If implemented, the TPP would have extended pharmaceutical company monopolies and prevented people from accessing life-saving medicines by blocking or delaying the availability of low priced generic drugs. Additionally, the TPP would dismantle public health safeguards and force developing countries to change their laws to incorporate abusive intellectual property protections for pharmaceutical companies, making it harder for people – and also organizations like MSF that serve them – to buy the affordable medicines they need.
In an open letter to the governments in the 16 RCEP countries, the civil society organizations urged negotiators to revisit the trade relations between the 16 countries as a new model must be based on cooperation and not competition, that puts the development needs of the region above that of corporations, and puts people and the environment at its centre, that recognizes economic policy can work only if it is inclusive, not only in terms of the impact on different constituencies but also if it integrates the social and environmental concerns of the world.
Ten ASEAN Member States and China, Japan, South Korea, India, Australia and New Zealand are the members of the RCEP.
In the open letter, the civil society organizations said that this letter comes at a very important political moment, when in the aftermath of the US elections it seems clear that the TPP will not be ratified by the USA, in spite of its big push since February 2016 when the agreement was signed by the 12 countries. It is clear that the TPP has been soundly rejected by the American people and there has also been widespread opposition to it in other TPP countries on both sides of the Pacific.
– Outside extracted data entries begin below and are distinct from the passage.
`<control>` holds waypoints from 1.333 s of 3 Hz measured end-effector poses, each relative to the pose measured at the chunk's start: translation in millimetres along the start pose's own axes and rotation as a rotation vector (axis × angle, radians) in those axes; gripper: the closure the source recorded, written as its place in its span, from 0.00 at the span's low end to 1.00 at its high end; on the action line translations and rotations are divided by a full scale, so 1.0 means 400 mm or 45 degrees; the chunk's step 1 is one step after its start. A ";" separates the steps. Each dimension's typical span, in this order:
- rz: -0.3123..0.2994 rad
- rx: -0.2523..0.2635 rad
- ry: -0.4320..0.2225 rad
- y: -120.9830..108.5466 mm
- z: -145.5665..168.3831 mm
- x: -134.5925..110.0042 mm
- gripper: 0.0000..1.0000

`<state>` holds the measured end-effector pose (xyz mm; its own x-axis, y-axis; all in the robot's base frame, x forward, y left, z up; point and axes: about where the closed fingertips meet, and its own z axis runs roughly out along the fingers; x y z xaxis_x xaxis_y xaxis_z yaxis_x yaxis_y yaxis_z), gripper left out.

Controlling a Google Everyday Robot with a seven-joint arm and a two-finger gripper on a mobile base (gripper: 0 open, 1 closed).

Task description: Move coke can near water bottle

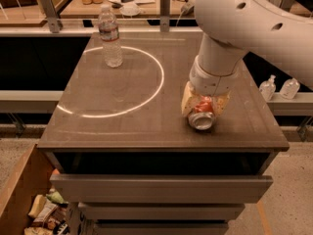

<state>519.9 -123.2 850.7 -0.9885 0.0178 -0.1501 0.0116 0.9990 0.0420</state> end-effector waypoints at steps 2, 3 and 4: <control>-0.046 -0.064 -0.046 0.027 -0.015 -0.008 1.00; -0.177 -0.207 -0.159 0.126 -0.074 -0.056 1.00; -0.278 -0.324 -0.251 0.231 -0.128 -0.114 1.00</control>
Offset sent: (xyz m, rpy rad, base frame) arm 0.0099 0.0454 0.0300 0.1856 -0.1466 0.1734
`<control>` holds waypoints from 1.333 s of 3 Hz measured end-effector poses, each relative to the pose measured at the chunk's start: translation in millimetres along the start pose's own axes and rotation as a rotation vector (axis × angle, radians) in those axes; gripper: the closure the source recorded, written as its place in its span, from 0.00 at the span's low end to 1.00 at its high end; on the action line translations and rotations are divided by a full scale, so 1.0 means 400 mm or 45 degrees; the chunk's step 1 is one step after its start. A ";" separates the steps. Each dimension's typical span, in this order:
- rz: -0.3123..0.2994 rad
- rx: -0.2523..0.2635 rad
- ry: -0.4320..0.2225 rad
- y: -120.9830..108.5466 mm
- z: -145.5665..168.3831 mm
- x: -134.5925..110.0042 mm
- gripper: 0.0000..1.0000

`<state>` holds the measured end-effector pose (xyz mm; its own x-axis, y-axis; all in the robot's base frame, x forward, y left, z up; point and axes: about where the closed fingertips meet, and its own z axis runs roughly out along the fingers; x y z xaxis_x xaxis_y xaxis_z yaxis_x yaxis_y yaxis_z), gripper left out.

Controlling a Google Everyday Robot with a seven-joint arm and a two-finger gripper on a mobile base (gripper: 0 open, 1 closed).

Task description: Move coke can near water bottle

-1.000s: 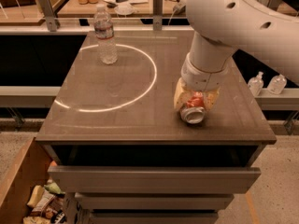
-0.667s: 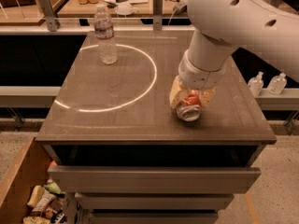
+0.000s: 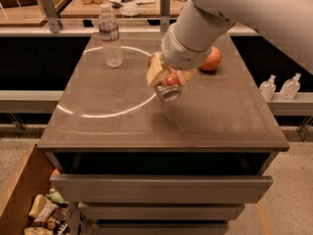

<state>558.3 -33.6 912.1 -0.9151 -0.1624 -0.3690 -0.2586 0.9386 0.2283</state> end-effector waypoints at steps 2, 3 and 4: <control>-0.092 -0.141 -0.146 0.198 0.104 -0.152 1.00; -0.079 -0.107 -0.199 0.241 0.175 -0.256 1.00; -0.037 -0.042 -0.216 0.223 0.225 -0.324 1.00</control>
Offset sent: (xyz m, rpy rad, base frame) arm 0.0754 0.1403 0.0014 0.1527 -0.1673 0.0947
According to the TPP text, if the US does not ratify it, the TPP cannot come into force.
The current negotiations in RCEP are complicated by the fact that there are 6 countries which are part of the TPP and there have been many attempts to import TPP texts into RCEP and sometimes even an attempt to go beyond the TPP.
A few examples below bear testimony to how TPP wording is being proposed in RCEP. In the investment chapter, apart from a few safeguards, all the TPP’s substantive and main investor-to-state dispute settlement (ISDS) provisions have been proposed in the leaked RCEP investment chapter. In services, for example, all the substantive TPP telecommunications chapter rules have been proposed in RCEP according to the leaked RCEP text. In RCEP’s leaked draft e-commerce terms of reference, all the TPP e-commerce chapter rules appear to be proposed and all the RCEP e-commerce ideas appear to come from the TPP, therefore proposing an exact match of the texts. In the leaked RCEP intellectual property (IP) chapter, Japan, South Korea and some others are pushing many of the main substantive stronger IP provisions of the TPP.
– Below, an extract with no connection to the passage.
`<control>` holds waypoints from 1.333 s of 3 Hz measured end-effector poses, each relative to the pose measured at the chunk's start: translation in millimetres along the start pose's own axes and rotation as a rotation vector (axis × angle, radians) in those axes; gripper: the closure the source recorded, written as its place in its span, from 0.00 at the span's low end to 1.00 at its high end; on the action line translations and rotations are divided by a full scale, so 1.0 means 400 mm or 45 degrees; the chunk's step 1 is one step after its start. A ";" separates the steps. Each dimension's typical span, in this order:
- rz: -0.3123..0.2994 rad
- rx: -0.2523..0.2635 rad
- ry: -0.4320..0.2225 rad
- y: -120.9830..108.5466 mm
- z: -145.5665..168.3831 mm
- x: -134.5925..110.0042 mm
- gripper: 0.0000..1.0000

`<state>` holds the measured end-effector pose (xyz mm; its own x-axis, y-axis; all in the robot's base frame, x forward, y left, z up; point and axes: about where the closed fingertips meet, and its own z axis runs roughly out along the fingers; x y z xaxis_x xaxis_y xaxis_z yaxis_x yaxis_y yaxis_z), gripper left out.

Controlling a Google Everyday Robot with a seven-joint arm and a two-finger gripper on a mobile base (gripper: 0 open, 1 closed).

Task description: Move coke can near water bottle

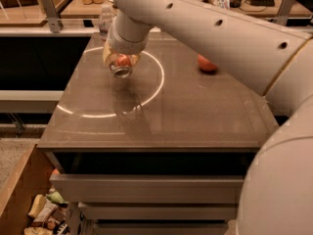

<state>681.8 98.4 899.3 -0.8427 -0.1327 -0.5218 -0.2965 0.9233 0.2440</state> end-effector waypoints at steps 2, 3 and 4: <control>0.101 0.123 0.066 -0.067 0.115 -0.017 0.59; 0.120 0.161 0.089 -0.087 0.139 -0.018 0.35; 0.133 0.177 0.107 -0.097 0.147 -0.022 0.04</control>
Offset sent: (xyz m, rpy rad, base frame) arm 0.0483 -0.0159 -0.0579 -0.0914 0.0954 -0.1566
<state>727.3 84.9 846.3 -0.9020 -0.0575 -0.4280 -0.1452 0.9738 0.1752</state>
With the demise of the TPP, there is no justification for adhering to the TPP texts in RCEP because these have no mandate. This is even more irrational in the absence of the TPP as Asian countries (including least developed countries (LDCs)) would end up carrying the load that other rich countries in the TPP (US, Canada) will not have to bear any more. The RCEP texts which have leaked so far have many fundamental problems that will negatively impact all sectors of society in RCEP countries.
We call upon the governments participating in the RCEP, to recognize this critical moment and not to bring the toxic content of the TPP into the RCEP and instead to stop the RCEP negotiations, the civil society organizations said in the letter.